The maximum peak force/maximum continuous force of the IndraDyn L with more iron is greater than 3:1, compared to 2:1 for a typical linear motor, according to Douglas Bruss, Bosch Rexroth product support engineer. This translates into higher acceleration for a given burst of current. The motor is targeted at machine tool applications, where a cutting tool needs to move swiftly between cuts, reducing costly nonproductive time.
Unsaturated: A high ratio of iron laminations to copper windings ensures the IndraDyn L permanent magnet linear motor doesn't magnetically saturate at high currents, producing a higher peak force.
PLATABLE THERMOPLASTIC CUTS STRESS
Engineers turned to recently developed LCP and PPA thermoplastics that can be metal plated to produce these Coax Surface Mount Interconnect Devices (CoSMIDs) for 75-ohm connectors used in telecom applications. The devices can be molded into various port configurations and selectively plated for specific electrical contact layouts.
The thermoplastics can also take the heat of reflow soldering, upwards of 245C (473F), during surface-mount attachment of the CoSMIDs onto a circuit board. The plastic connectors have a thermal coefficient of expansion close to that of FR4 glass cloth/epoxy circuit board material (19.7 ppm/C), as opposed to metal-bodied connectors, aluminum for example (23.8 ppm/C)-that expand and contract more. The result is less thermal-shock induced stresses in the contacts during soldering as well as when operating, resulting in fewer instances of contact lead cracking and open circuits.
Engineers designed the connector family with a flat top to aid suction-cup end effectors on pick-and-place machines. The contact pads are also formed as part of the flat, molded surfaces, having high coplanarity for good bonding to a PCB. By combining multiple ports in a single connector, the designers gave the connectors a large surface area for plating solder pads, further improving connection electrical and mechanical integrity.
CoSMID minimum costs in quantity are $4 for a two-port connector, $5 for the three-port version, and $8 for the four-port type.
Thermal Compatibility: Capable of being plated, the thermoplastic housing on these coaxial connectors has a thermal coefficient of expansion comparable to circuit board materials. This compatibility mitigates stresses that might crack leads during reflow soldering or in use.
VANES COUNTER ELBOW VORTEX
When flow in a pipe travels through an elbow, the turning induces a spinning vortex motion and may cause turbulence in the fluid. Such change in laminar flow can cause noise, vibration, instability, and cavitation in pumps, flow meters, valves, etc., typically within 10 pipe diameters of the elbow. Vortex-induced elbow erosion is also a problem with two-phase flows.
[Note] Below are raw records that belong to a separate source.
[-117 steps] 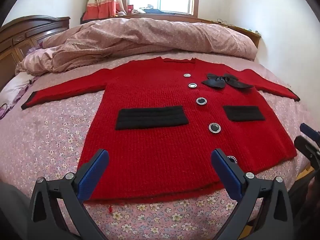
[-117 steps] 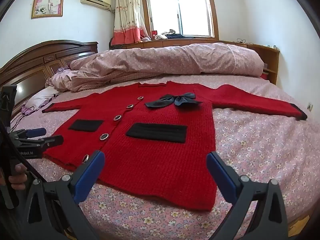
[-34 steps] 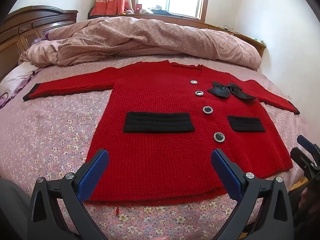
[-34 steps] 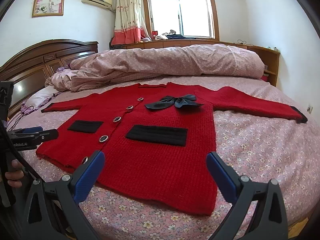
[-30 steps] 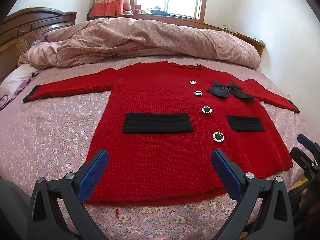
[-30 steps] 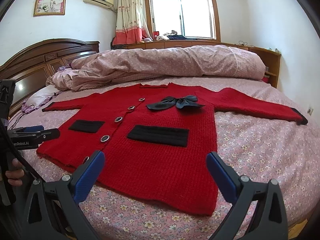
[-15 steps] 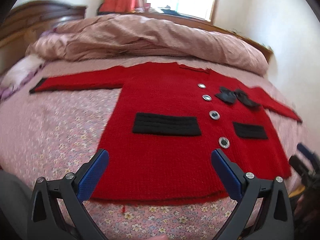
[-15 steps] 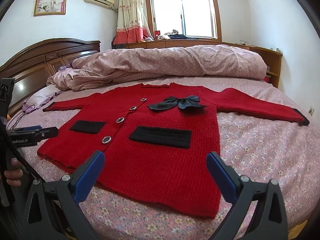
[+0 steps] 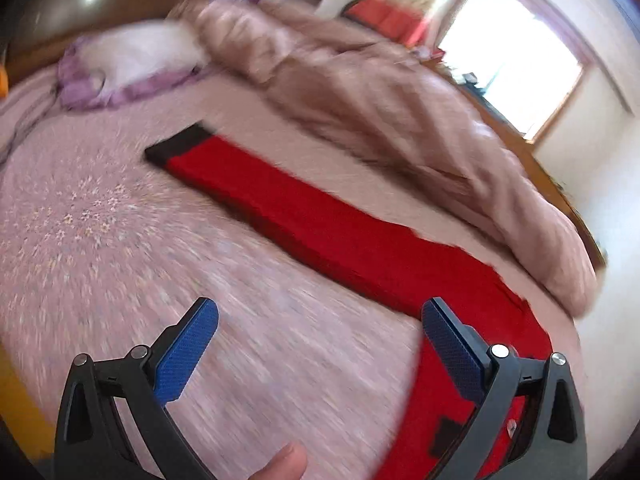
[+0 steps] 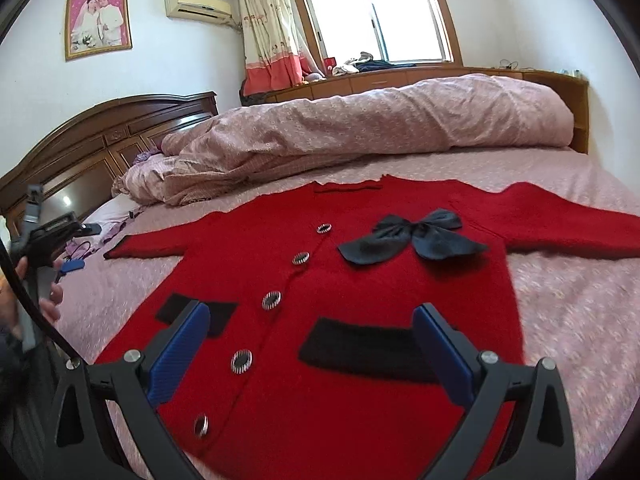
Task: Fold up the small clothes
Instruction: 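Grasp the black sleeve cuff with the left tool and fold it across the body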
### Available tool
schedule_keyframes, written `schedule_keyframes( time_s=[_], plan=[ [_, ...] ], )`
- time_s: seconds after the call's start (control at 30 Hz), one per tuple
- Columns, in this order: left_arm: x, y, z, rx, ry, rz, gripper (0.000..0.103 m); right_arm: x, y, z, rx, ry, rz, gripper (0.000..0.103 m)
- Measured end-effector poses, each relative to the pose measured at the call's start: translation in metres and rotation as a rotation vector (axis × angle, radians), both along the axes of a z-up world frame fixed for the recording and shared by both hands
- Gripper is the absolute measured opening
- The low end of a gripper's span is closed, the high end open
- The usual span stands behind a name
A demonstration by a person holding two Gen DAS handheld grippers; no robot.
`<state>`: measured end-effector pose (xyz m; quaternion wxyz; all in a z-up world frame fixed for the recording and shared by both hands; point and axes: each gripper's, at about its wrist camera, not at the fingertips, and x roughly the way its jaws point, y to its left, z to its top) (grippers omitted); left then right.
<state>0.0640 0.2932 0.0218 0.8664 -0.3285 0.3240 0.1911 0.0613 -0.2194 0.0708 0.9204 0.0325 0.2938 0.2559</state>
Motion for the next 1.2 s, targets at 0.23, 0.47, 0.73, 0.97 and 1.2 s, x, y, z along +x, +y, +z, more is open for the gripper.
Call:
schedule_keyframes(
  time_s=[0.23, 0.47, 0.73, 0.97, 1.2],
  plan=[
    [0.007, 0.14, -0.077, -0.579, -0.159, 0.221, 0.099, 0.038, 0.012, 0.002, -0.034, -0.029, -0.009, 0.103],
    [0.019, 0.173, -0.089, -0.591, -0.257, 0.25, 0.099, 0.052, 0.003, 0.002, 0.045, 0.014, -0.016, 0.103],
    [0.053, 0.175, -0.084, -0.472, -0.24, 0.154, 0.093, 0.048, 0.0, 0.002, 0.005, 0.002, -0.018, 0.103],
    [0.056, 0.185, -0.088, -0.471, -0.26, 0.159, 0.077, 0.052, -0.001, -0.006, 0.022, 0.033, -0.019, 0.103],
    [0.045, 0.205, -0.114, -0.522, -0.248, 0.255, 0.003, 0.048, 0.01, -0.01, -0.01, 0.029, 0.017, 0.103]
  ],
)
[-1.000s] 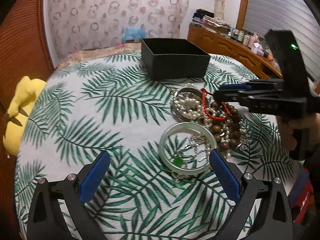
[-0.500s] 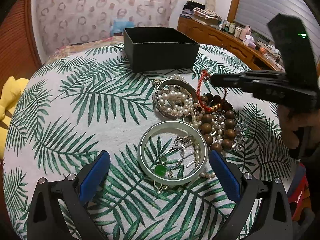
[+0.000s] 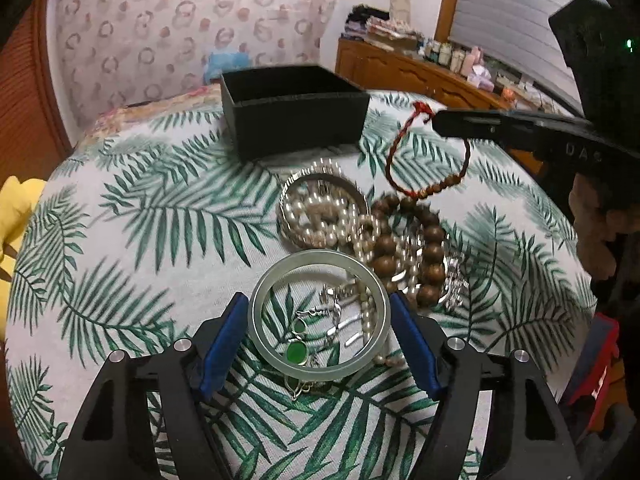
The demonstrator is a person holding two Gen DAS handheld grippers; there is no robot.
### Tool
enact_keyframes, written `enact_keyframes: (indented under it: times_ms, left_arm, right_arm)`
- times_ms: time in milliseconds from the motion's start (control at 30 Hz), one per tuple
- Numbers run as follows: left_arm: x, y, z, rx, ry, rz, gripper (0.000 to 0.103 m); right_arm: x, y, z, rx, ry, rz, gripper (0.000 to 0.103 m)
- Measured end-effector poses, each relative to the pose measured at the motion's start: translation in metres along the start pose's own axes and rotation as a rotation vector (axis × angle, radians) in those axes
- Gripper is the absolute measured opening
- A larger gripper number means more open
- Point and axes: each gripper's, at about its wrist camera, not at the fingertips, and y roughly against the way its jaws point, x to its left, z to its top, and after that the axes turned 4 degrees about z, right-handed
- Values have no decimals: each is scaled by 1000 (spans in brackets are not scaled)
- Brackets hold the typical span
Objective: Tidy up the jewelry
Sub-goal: 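Grasp the red string bracelet with the right tool while the left grasps the jade bangle, then lower the red bracelet into the black box while the left tool drops the bangle in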
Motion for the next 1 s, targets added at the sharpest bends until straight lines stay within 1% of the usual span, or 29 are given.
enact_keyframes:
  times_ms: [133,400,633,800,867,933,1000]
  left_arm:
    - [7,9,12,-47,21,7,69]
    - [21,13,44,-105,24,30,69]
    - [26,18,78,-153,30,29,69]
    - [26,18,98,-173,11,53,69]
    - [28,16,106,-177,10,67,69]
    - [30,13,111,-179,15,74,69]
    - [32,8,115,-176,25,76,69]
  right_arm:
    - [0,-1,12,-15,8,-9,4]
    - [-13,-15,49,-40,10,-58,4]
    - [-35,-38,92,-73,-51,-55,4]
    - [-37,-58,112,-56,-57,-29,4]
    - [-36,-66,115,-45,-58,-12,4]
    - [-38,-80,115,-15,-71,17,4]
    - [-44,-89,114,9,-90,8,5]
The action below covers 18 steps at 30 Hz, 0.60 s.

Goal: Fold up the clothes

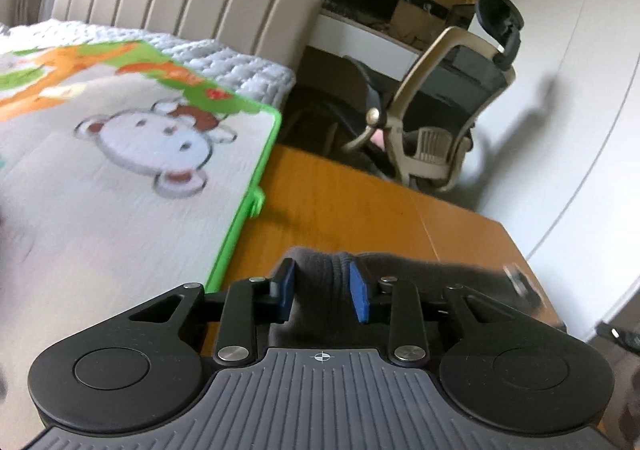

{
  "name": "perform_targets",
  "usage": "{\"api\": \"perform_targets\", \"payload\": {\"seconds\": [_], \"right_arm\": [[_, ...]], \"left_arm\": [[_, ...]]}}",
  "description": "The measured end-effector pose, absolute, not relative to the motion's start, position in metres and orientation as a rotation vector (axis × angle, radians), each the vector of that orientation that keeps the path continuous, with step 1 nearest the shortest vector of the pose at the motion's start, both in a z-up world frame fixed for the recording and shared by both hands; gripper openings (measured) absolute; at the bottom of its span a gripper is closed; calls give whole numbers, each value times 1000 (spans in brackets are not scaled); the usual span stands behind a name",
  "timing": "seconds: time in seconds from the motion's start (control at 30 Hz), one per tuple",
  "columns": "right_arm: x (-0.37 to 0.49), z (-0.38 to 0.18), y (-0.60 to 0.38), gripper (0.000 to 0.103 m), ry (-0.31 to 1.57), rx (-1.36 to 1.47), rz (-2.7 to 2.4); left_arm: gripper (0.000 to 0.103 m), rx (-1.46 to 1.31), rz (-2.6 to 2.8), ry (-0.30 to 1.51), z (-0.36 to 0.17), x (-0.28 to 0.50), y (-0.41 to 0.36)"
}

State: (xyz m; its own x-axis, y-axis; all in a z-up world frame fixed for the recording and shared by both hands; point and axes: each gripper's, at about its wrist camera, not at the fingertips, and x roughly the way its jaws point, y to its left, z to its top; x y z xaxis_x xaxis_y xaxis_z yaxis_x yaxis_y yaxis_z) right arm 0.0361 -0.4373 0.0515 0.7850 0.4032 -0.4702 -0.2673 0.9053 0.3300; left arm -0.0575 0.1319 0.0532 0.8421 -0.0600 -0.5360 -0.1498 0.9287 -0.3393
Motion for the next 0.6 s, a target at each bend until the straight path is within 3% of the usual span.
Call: {"api": "perform_targets", "payload": {"seconds": [0.1,0.17,0.23,0.3,0.6], "right_arm": [[42,54,-431,9,567,253,384],[52,58,-420,16,568,242,407],[66,63,-406,33,575,229,425],[84,66,-389,42,587,217,448],[202,45,-299,45,677,86,365]], "left_arm": [[32,-381,63,589,44,-76,131],[32,-391,66,595,39,-80,130],[32,-394,64,595,36,-83,128],[32,-383,61,595,34,-84,125],[33,-371,44,625,18,-87,123]]}}
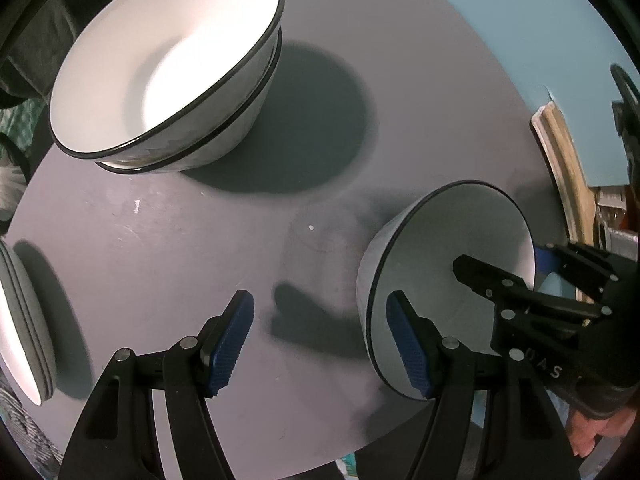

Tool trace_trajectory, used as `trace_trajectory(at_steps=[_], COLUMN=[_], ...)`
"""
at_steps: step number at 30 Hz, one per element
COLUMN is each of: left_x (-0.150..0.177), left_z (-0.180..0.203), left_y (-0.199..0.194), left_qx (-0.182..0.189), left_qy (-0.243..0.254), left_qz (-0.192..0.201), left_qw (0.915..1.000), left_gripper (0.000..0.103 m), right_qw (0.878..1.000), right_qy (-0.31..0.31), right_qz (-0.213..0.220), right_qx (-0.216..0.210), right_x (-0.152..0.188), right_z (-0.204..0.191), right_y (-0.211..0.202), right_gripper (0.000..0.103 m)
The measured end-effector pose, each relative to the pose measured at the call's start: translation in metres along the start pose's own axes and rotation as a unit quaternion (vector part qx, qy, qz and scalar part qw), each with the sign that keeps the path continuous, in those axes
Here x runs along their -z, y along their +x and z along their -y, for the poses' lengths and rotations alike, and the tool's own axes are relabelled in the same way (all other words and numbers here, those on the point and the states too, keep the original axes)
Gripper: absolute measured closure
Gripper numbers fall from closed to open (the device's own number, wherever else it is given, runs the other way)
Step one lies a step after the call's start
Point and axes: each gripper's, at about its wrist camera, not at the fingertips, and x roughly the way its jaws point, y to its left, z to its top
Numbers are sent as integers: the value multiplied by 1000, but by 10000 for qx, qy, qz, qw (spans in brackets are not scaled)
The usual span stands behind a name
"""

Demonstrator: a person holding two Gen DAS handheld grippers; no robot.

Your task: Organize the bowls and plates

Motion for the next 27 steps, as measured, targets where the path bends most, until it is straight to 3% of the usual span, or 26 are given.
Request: trace_trajectory(at_steps=[6, 10, 12, 16, 23, 27], left_x=[-2, 0, 2, 6, 16, 21], left_z=[-3, -3, -4, -13, -10, -6], left_y=[3, 6, 7, 9, 3, 2], left_qx=[78, 92, 143, 356, 568, 498], left_qy=[-88, -15, -32, -215, -89, 6], left_qz=[-61, -139, -191, -290, -282, -307], left_qw=[9999, 9999, 9997, 9987, 9979, 9983], left_gripper=[34, 50, 52, 66, 91, 93], right_qw=[10000, 10000, 9999, 9999, 9998, 9999], right_qy=[-4, -11, -34, -12, -107, -73], right_qz=[-27, -46, -47, -65, -96, -100], right_qx=[-29, -67, -84, -130, -119, -73], right_x=[3, 3, 0, -8, -10, -10], right_z=[0, 3, 1, 3, -2, -12], right_y=[-1, -3, -3, -2, -3, -1], right_gripper=[66, 75, 78, 85, 92, 93])
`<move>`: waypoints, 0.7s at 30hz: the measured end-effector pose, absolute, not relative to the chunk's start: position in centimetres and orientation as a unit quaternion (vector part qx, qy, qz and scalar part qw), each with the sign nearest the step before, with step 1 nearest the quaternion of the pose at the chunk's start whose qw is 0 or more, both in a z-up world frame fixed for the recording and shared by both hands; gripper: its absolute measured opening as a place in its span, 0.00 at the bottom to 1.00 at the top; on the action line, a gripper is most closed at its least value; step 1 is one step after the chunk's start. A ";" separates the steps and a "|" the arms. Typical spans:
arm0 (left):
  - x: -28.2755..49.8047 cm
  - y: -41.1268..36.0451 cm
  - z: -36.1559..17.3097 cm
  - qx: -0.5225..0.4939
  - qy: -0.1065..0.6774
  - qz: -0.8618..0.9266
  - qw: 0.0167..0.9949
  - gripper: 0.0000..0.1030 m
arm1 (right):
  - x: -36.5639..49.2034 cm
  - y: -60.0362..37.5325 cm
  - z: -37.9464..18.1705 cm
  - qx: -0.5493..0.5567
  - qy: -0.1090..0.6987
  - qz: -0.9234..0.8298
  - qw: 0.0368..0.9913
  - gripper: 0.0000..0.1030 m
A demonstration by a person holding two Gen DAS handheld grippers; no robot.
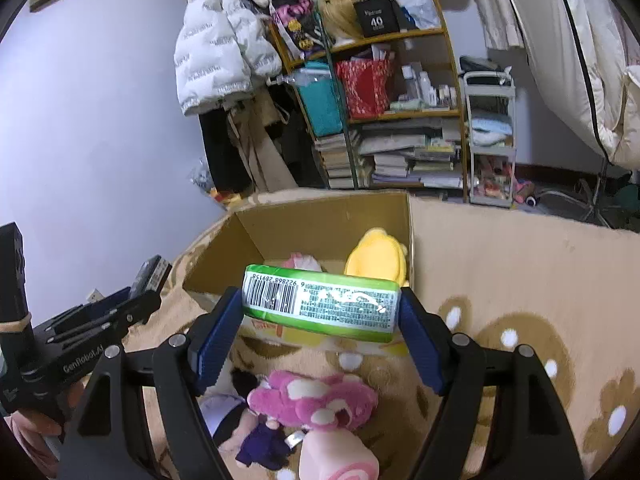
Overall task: Organize soft objects
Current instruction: 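Carry both packs over the box and release them inside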
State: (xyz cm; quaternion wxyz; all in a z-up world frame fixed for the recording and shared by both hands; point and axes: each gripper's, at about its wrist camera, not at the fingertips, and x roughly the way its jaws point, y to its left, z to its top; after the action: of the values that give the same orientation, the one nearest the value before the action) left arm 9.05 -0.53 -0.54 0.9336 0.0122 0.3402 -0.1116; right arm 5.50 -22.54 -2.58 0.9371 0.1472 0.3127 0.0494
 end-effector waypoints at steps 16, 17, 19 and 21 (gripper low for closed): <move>12.8 -2.6 1.2 0.053 0.300 -0.110 0.946 0.44 | 7.6 -22.5 -0.8 0.118 0.238 0.044 0.963 0.79; 13.0 -2.8 1.3 0.056 0.298 -0.110 0.946 0.44 | 7.5 -22.5 -0.8 0.117 0.239 0.045 0.963 0.79; 13.4 -3.0 1.4 0.057 0.296 -0.113 0.947 0.44 | 7.8 -22.3 -0.9 0.116 0.241 0.045 0.963 0.79; 13.6 -3.3 1.4 0.058 0.295 -0.117 0.946 0.44 | 8.4 -22.2 -0.9 0.114 0.244 0.046 0.962 0.79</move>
State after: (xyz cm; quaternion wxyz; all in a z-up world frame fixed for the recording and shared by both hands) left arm 13.63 -3.28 1.36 0.9464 0.0582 0.2955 -0.1167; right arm 8.42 -22.17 -0.93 0.9620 0.1144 0.2438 0.0457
The patented Cheng Rotation Vane (CRV)(R) offsets these elbow effects. The CRV is a set of six longitudinal vanes with a slight twist on their downstream side, welded inside a cylindrical body whose length is roughly equal to its diameter. This body is in turn welded or flange mounted to the upstream side of an elbow. The rotation induced by the CRV counters that from the elbow, producing a more uniform velocity profile.
Engineers developed the compact six-vane configuration after varying length, angle, and number of vanes to try and trade off vortex generation, flow blockage, and ease of manufacture. They found a three-vane configuration was more effective in flow turning, but had to be longer to work and were harder to build. An eight-vane design was shorter, but had too high a pressure drop and wasn't easy to make either.
CRVs come in two types: With vanes angled at 22 degrees for long radius elbows (inner pipe turn radius is 1.5X inside diameter) and 33 degrees for short-radius ones (inner turn radius equals diameter).
Vortex Generator: The Cheng Rotation Vane produces vorticity in pipe flow ahead of an elbow, which then counters the spinning developed as the elbow turns the fluid. The resulting flow is more uniform, mitigating cavitation and erosion in downstream equipment.